Video Games: Beyond - Two Souls

Brilliant acting, breathtaking graphics, and a good script... But is it fun?


Ellen Page has been my favorite actress for a while, from her early work on Trailer Park Boys to Juno to Inception.  When I heard that she was taking on the 2,000 page script for Beyond: Two Souls, I was intrigued.  Would she play the role of Jodie, a young woman who is bound to a spirit she cannot understand, from a "girl power" perspective, or be totally understated and "phone it in" like so many video game actors do?
Neither.  Page smashes through the glass ceiling of male video game protagonists and shoves the shards up the "boys only" club asses.  This game is an approximately 12-hour interactive movie where you get to control certain parts through prompted button pushes.  There are a few high-octane action sequences, and they offer more control than Cage's two previous efforts, Indigo Prophecy and Heavy Rain, but the best parts of Beyond are when you're controlling Jodie in the quieter moments.

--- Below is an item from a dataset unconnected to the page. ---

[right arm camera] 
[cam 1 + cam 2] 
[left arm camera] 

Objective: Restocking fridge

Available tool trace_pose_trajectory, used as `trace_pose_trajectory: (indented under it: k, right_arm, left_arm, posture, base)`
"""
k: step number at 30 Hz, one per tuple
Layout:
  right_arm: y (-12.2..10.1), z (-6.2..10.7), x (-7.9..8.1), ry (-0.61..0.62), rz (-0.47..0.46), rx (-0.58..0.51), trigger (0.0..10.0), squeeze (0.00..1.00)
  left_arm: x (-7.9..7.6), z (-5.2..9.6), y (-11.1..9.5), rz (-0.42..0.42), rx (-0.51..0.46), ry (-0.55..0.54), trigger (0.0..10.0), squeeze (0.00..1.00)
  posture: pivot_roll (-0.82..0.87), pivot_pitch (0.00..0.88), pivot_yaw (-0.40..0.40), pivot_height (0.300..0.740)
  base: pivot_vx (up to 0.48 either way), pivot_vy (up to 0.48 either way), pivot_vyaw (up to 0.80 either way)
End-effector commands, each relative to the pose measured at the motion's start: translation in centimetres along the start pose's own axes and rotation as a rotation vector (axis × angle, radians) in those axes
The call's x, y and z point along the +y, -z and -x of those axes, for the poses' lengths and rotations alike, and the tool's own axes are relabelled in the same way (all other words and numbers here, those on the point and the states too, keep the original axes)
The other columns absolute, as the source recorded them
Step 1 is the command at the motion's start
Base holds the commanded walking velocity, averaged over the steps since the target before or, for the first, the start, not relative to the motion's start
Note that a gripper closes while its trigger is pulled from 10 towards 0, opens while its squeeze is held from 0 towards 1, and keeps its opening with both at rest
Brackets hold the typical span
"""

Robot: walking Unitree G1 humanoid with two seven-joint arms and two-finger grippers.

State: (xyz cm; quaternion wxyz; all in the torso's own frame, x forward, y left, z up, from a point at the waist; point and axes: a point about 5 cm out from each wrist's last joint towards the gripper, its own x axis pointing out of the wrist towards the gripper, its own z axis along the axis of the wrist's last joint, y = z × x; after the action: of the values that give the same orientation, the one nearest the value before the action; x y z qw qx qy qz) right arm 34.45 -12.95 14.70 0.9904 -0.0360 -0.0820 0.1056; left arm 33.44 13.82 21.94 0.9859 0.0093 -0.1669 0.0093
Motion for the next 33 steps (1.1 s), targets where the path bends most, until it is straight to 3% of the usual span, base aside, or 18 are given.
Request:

Beyond covers 15 years of Jodie's life, out of sequence, while delivering a comprehensive if slightly silly story.  She's been attached to an invisible paranormal being since she was born, and she can't talk to it or really understand it.  Much of the game is spent figuring out why this paranormal being, called "Aiden," is both helping and pestering Jodie.  The core mechanic of the game is that when you get stuck in a situation as Jodie, you can switch to Aiden with the press of a button and search inaccessible areas to have him do your bidding, like open a locked door from the other side.
The paranormal activity aspect shouldn't win any awards, but the more subtle themes of family and personal development while dealing with a strange "gift" are some of the best moments I've experienced in years.  Jodie appreciates the advantages that having an invisible entity gives her, but hates the fact that Aiden is always there, messing with everything from her life at school to who she picks as a potential lover.  It's a love-hate relationship that Paige performs exceptionally at every turn. 
Above all, Jodie is trying to figure out how (or even if) she can live a normal life with this affliction that everyone from lab scientists to the CIA are interested in using for their own nefarious reasons. The highlights of the game come during the second act, when Page gets to use all of her subtlety and body language in ways that have never been seen in a video game before.  I couldn't help cheering for Jodie becuase while she's trying so damn hard to be human, she comes across as more human than any character I've played as before, even Joel in The Last of Us.
Is the game fun?  Most of the time.  There are some truly tedious sections that seem to be filler material to justify a $60 price tag.  By the third time I found myself wandering around a dining room, trying to correctly set a table, I was ready for dreamland.  But again and again, Ellen Page's dynamic performance kept me interested enough to keep going. 
This game is not for everyone:  My fellow hardcore gamers should think of it as Mass Effect where the combat scenes consist of QTE button presses in place of inventory management, weapons loadouts, battle strategies, etc. 
The two difficulty settings are "I play games a lot" and "I rarely (or never) play video games."  David Cage is desperately trying to show movie lovers that video games can be for them, too.  If you're not a gamer, but want to see an uncompromising performance by Ellen Page, and a slightly underdeveloped but still effective contribution from Willem Dafoe, this is the game for you to play. 
Beyond: Two Souls crowning achievement is delivering what gamers have been requesting in letters to the editor, message forums and chat rooms for twenty five years:  a real, human, female protagonist.  Jodie leaves all stereotypes behind, except for a few very fun moments in her teen years where they fit her.  Despite its moments of violence and even torture, I recommend this game for any female gamer or parent of a female gamer out there (over the age of oh, say, fourteen).  It's not about girl power or anything that cheesy:  It's just an amazing performance from a very human protagonist who happens to be female.  It's a most welcome breath of fresh air that deserves to be lauded.
Unless you're strictly a Call of Duty/Assassin's Creed/Madden type, I recommend everyone to give Beyond: Two Souls a look.  Try a rental or trade in some old games at your local game shop to give it a try.  Because the decisions you make in everything from combat to conversation steer the game in different narrative directions, there are many "endings" to it.  One of the accomplishments the game offers is for you to  "See every ending!"  If it's anything like Heavy Rain, there'll be around 11 endings.  I don't know if I love it enough to play through it that many times to see them all, but I'll give it a few more goes to see just how different things would turn out if I had drank that beer at a party or accepted a man's invitation to dance.